Apart from passenger trains there is limited scope for expanding public transport unless the population of parts grows rapidly. Most residential development at present is occurring in the north east coastal boundary of the constituency.

Protests needed against NZTA/Government buck passing on public transport funding

The Labour government came to office promising improvements in public transport funding which have so far amounted to very little. All that seems to keep happening in this sector (or for that matter in many sectors) is the government announces another time wasting review. All they have to do is ask people in the sector what is needed instead of more reviews and delays.

In Canterbury we have a new regional land transport plan developed by Ecan in partnership with CCC, Selwyn District and Waimakariri District, but no means of implementing it without additional government funding. Consequently Ecan is limited to doing reviews to try and squeeze more efficiency out of the current level of funding, so there have been a few services cut and changed but no new ones introduced as proposed in the plan. A look around the country shows that things aren’t different anywhere else except in Queenstown where the local council has stumped up additional funding for their improved bus service, or in Hamilton where a hugely expensive train service is being planned. In Wellington where they are trying to fix up the mess of the new services they introduced there, the governnment is refusing to help, but without repealing the PTOM or increasing funding there is a limit to what can be achieved there, too.

It is simply not credible for the government to have left public transport funding improvements in abeyance for so long with no relief in sight and it becomes necessary therefore to consider protest action from across a range of different organisations with the objective of getting the government to stop passing the buck, especially in Canterbury where we have a much lower level of government funding for public transport than in Auckland and Wellington.

Another time wasting Government review announced

We’re still waiting for the repeal of National’s cuts to public transport funding through the PTOM and farebox recovery target. Without those improvements there is no more money available to improve public transport in Canterbury.

We’re also waiting for the repeal of legislation in the resource management area like National’s Resource Management (Simplifying and Streamlining) Act 2009 which essentially made most consents non notified, thus removing the requirement for public consultation. In Christchurch this was followed up by a new District Plan which has been highly controversial for allowing housing developments such as intensification in certain areas of the city.

But the Government has only made limited changes so far to the Resource Management Act and has just announced a complete review of the legislation. Whilst this review takes place there is no change happening.

One is left with the impression that this government is overly focused on political correctness and its own web of red tape stymying just about everything. As you can see, when Nick Smith passed through that piece of legislation, it was the year after his government was elected. They didn’t waste time getting their changes implemented.

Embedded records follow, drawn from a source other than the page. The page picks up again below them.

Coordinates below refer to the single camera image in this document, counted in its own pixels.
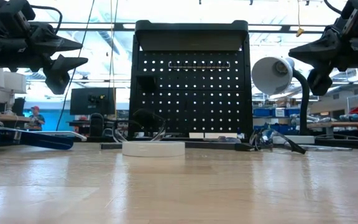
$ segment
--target ceiling
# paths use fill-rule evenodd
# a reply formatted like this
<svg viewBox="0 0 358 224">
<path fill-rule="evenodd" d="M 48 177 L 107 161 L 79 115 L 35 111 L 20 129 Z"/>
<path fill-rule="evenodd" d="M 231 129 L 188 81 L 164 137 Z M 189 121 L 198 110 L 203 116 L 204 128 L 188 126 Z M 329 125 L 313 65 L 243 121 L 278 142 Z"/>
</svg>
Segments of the ceiling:
<svg viewBox="0 0 358 224">
<path fill-rule="evenodd" d="M 250 24 L 298 24 L 299 21 L 304 29 L 317 29 L 321 27 L 308 27 L 307 25 L 325 26 L 332 24 L 337 14 L 328 9 L 322 1 L 306 2 L 296 0 L 255 0 L 250 6 L 249 1 L 243 0 L 92 0 L 69 1 L 69 0 L 29 0 L 31 4 L 52 6 L 61 10 L 63 14 L 62 29 L 59 36 L 77 42 L 84 42 L 80 56 L 89 58 L 89 62 L 75 70 L 74 82 L 71 85 L 68 99 L 72 88 L 86 88 L 97 86 L 114 86 L 122 88 L 122 97 L 117 101 L 129 101 L 131 64 L 132 64 L 132 38 L 134 31 L 106 31 L 111 22 L 133 23 L 140 19 L 148 19 L 152 22 L 215 22 L 229 23 L 234 20 L 246 20 Z M 330 0 L 330 3 L 342 9 L 345 0 Z M 36 21 L 55 24 L 58 14 L 54 11 L 35 9 Z M 88 18 L 95 26 L 104 27 L 104 30 L 95 31 L 72 31 L 76 27 L 86 27 Z M 296 37 L 295 34 L 250 34 L 250 60 L 253 65 L 258 59 L 266 56 L 287 57 L 289 49 L 314 41 L 320 34 L 303 34 Z M 62 52 L 67 57 L 78 57 L 79 50 Z M 307 76 L 311 66 L 296 61 L 295 67 Z M 64 96 L 55 96 L 46 87 L 45 77 L 42 71 L 32 73 L 28 69 L 20 69 L 20 73 L 27 75 L 30 89 L 37 89 L 37 93 L 28 90 L 26 100 L 48 101 L 62 100 Z M 331 74 L 334 82 L 346 82 L 349 79 L 358 81 L 357 70 L 349 70 L 347 73 L 335 71 Z M 299 84 L 295 83 L 288 91 L 298 91 Z M 261 95 L 256 88 L 252 89 L 255 98 Z"/>
</svg>

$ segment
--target table surface
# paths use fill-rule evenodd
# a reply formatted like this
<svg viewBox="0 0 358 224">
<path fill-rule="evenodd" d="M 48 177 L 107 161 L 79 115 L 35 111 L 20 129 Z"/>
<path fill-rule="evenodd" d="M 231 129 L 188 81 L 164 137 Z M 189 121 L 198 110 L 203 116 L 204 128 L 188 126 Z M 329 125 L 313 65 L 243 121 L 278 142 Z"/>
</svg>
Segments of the table surface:
<svg viewBox="0 0 358 224">
<path fill-rule="evenodd" d="M 357 127 L 358 122 L 321 122 L 308 124 L 308 128 Z"/>
<path fill-rule="evenodd" d="M 31 118 L 24 116 L 0 114 L 0 121 L 31 121 Z"/>
<path fill-rule="evenodd" d="M 0 224 L 358 223 L 358 150 L 0 148 Z"/>
</svg>

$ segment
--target white round disc
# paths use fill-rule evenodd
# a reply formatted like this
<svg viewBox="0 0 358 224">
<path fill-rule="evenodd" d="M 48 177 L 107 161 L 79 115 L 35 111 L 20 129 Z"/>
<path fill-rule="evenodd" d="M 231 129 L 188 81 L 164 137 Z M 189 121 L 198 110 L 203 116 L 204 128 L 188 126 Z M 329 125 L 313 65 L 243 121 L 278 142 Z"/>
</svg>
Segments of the white round disc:
<svg viewBox="0 0 358 224">
<path fill-rule="evenodd" d="M 122 143 L 122 154 L 137 157 L 172 157 L 185 154 L 184 142 L 129 141 Z"/>
</svg>

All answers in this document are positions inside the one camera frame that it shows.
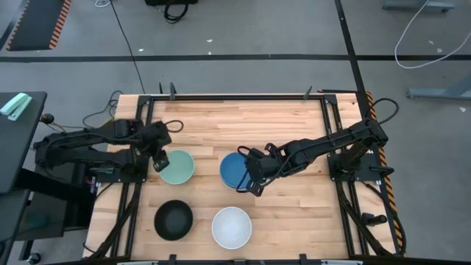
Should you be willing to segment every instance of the bowl rim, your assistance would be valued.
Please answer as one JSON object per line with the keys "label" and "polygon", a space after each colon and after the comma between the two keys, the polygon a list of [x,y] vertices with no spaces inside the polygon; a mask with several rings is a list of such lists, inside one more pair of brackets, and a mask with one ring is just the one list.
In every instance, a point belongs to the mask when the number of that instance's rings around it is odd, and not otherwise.
{"label": "bowl rim", "polygon": [[[237,153],[237,152],[231,152],[229,154],[227,154],[226,156],[224,156],[224,158],[222,158],[221,160],[221,163],[219,164],[219,178],[222,180],[222,182],[229,188],[233,188],[233,189],[236,189],[236,187],[232,187],[231,185],[229,185],[229,183],[226,182],[226,180],[224,180],[224,178],[222,177],[222,164],[223,162],[226,160],[226,158],[228,158],[230,155],[240,155],[242,156],[241,154]],[[239,189],[239,191],[246,191],[247,189],[246,188],[241,188]]]}
{"label": "bowl rim", "polygon": [[178,150],[172,150],[172,151],[169,152],[169,155],[170,155],[171,153],[173,153],[173,152],[183,152],[183,153],[185,153],[186,155],[188,155],[188,156],[191,158],[191,162],[193,163],[193,170],[191,171],[191,174],[190,174],[184,181],[182,181],[182,182],[180,182],[180,183],[170,183],[169,181],[167,181],[164,177],[162,177],[162,172],[163,172],[163,171],[160,173],[160,178],[161,178],[165,183],[168,183],[168,184],[170,184],[170,185],[180,185],[180,184],[183,184],[183,183],[187,182],[188,180],[191,179],[191,177],[193,177],[194,171],[195,171],[195,169],[196,169],[196,167],[195,167],[195,162],[194,162],[193,155],[191,155],[189,152],[186,152],[185,150],[179,150],[179,149],[178,149]]}
{"label": "bowl rim", "polygon": [[[163,208],[163,206],[166,206],[166,205],[169,205],[171,203],[179,203],[181,205],[184,205],[186,208],[188,208],[190,211],[189,211],[189,216],[191,217],[191,223],[190,223],[190,229],[188,229],[188,231],[186,231],[185,235],[183,235],[181,238],[178,238],[178,239],[167,239],[167,238],[164,238],[160,233],[159,233],[159,230],[157,229],[157,227],[155,226],[156,224],[156,219],[157,219],[157,214],[158,212]],[[159,235],[159,237],[161,237],[163,240],[165,241],[177,241],[177,240],[180,240],[184,237],[186,237],[190,231],[191,231],[191,228],[193,227],[193,223],[194,223],[194,215],[193,215],[193,211],[191,210],[191,207],[188,203],[182,201],[181,199],[170,199],[166,202],[164,202],[158,209],[157,211],[155,212],[155,215],[154,215],[154,230],[155,232]]]}
{"label": "bowl rim", "polygon": [[[227,210],[227,209],[230,209],[230,208],[235,208],[235,209],[241,211],[242,213],[244,213],[244,215],[248,218],[249,224],[250,224],[250,233],[249,233],[249,236],[247,237],[247,239],[245,240],[245,242],[244,242],[243,244],[241,244],[240,246],[238,246],[238,247],[225,247],[225,246],[223,246],[221,243],[219,243],[219,241],[218,241],[218,240],[216,239],[216,237],[214,236],[214,220],[216,220],[216,217],[217,217],[222,211]],[[226,250],[237,250],[237,249],[243,247],[245,244],[247,244],[247,242],[250,240],[250,237],[252,236],[252,220],[250,219],[249,214],[247,214],[246,211],[240,209],[239,207],[229,206],[229,207],[226,207],[226,208],[222,208],[221,210],[219,210],[218,213],[216,213],[216,215],[215,215],[214,218],[213,218],[213,222],[211,223],[211,233],[213,234],[213,239],[214,239],[214,241],[216,241],[216,243],[217,243],[219,246],[225,248]]]}

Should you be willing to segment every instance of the gray floor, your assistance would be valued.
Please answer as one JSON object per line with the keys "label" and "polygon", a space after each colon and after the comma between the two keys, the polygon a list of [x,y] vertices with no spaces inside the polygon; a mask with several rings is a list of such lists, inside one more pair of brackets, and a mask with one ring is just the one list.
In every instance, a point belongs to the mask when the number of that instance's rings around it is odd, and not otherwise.
{"label": "gray floor", "polygon": [[[401,46],[401,54],[445,54],[469,32],[471,4],[453,1],[448,14],[424,14]],[[392,54],[411,13],[386,12],[378,0],[343,0],[357,54]],[[0,0],[0,32],[16,12],[19,0]],[[116,0],[116,10],[137,55],[186,54],[346,54],[341,27],[330,0],[201,0],[188,16],[168,25],[144,1]],[[53,51],[7,52],[0,56],[128,55],[110,7],[73,1],[58,47]],[[462,54],[471,54],[468,43]],[[173,82],[179,93],[304,92],[314,89],[355,90],[347,61],[199,61],[139,62],[148,93],[166,91]],[[384,125],[390,142],[386,155],[399,214],[408,239],[408,255],[471,261],[467,207],[471,180],[467,162],[471,140],[471,103],[416,100],[408,88],[441,88],[469,73],[471,62],[443,62],[405,70],[394,62],[360,62],[365,87],[375,98],[396,99],[395,119]],[[63,124],[79,125],[82,117],[101,110],[116,89],[140,93],[134,65],[126,63],[0,63],[0,91],[47,91],[45,112]],[[392,109],[378,106],[378,115]],[[94,124],[106,120],[97,117]],[[40,125],[35,140],[51,131]],[[32,154],[26,168],[32,168]],[[77,260],[85,231],[64,238],[36,241],[33,250],[45,264]],[[19,244],[10,256],[17,262]]]}

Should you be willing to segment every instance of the green object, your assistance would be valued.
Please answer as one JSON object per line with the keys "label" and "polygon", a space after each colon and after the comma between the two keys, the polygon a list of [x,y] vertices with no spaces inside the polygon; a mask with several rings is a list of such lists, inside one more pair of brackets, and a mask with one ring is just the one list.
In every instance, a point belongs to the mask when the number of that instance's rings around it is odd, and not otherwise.
{"label": "green object", "polygon": [[31,96],[25,93],[19,93],[0,109],[0,113],[8,115],[10,121],[16,121],[31,100]]}
{"label": "green object", "polygon": [[188,152],[182,150],[171,151],[169,162],[170,165],[160,172],[160,177],[168,184],[179,185],[193,176],[194,160]]}

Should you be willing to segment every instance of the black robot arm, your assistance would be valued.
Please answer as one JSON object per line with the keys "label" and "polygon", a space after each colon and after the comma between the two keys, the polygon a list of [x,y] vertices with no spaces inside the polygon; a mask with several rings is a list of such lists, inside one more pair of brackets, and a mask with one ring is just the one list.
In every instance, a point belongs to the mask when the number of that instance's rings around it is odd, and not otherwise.
{"label": "black robot arm", "polygon": [[255,148],[240,146],[238,152],[246,158],[250,180],[247,190],[260,196],[263,188],[279,177],[288,177],[305,170],[320,155],[352,146],[339,155],[338,168],[354,171],[360,158],[371,145],[384,146],[388,141],[383,129],[375,120],[366,119],[351,127],[315,140],[291,141],[280,147],[267,144],[268,155]]}
{"label": "black robot arm", "polygon": [[[130,148],[117,152],[100,152],[91,148],[101,143],[130,145]],[[153,159],[158,172],[168,166],[169,159],[163,147],[170,143],[167,126],[161,121],[144,126],[139,120],[119,119],[99,128],[53,133],[34,143],[33,148],[36,164],[44,169],[67,162],[84,163],[94,173],[105,176],[103,182],[113,182],[114,179],[133,182],[130,180],[132,176],[146,177],[144,173],[149,158]]]}

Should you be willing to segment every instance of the floor mat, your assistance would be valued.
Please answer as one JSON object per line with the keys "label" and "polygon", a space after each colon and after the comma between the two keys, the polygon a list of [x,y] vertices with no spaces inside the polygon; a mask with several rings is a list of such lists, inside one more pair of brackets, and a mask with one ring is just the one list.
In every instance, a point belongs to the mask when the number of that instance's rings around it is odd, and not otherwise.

Here we are faced with not only another time wasting review of the RMA, we also have the situation that a new Housing and Urban Development Authority is being established which itself will take time to set up. Another waste of resources. It seems the focus of Labour is to spend oodles of time and resources trying to reinvent everything under the sun. This is a complete waste of time and taxpayers money. Labour needs to get some perspective. They only get three years in office between elections. Whilst some policies have been implemented, everything slowed down a whole lot after the first 100 days in office. It has just seemed that was a publicity stunt. Labour may not actually be able to stay in office long enough to get anything completed.

We don’t believe we will see any improvements to public transport funding and management before the 2020 election. This means the creaking inadequate public transport system in Christchurch (and in other centres) will not be able to be improved in a reasonable timeframe.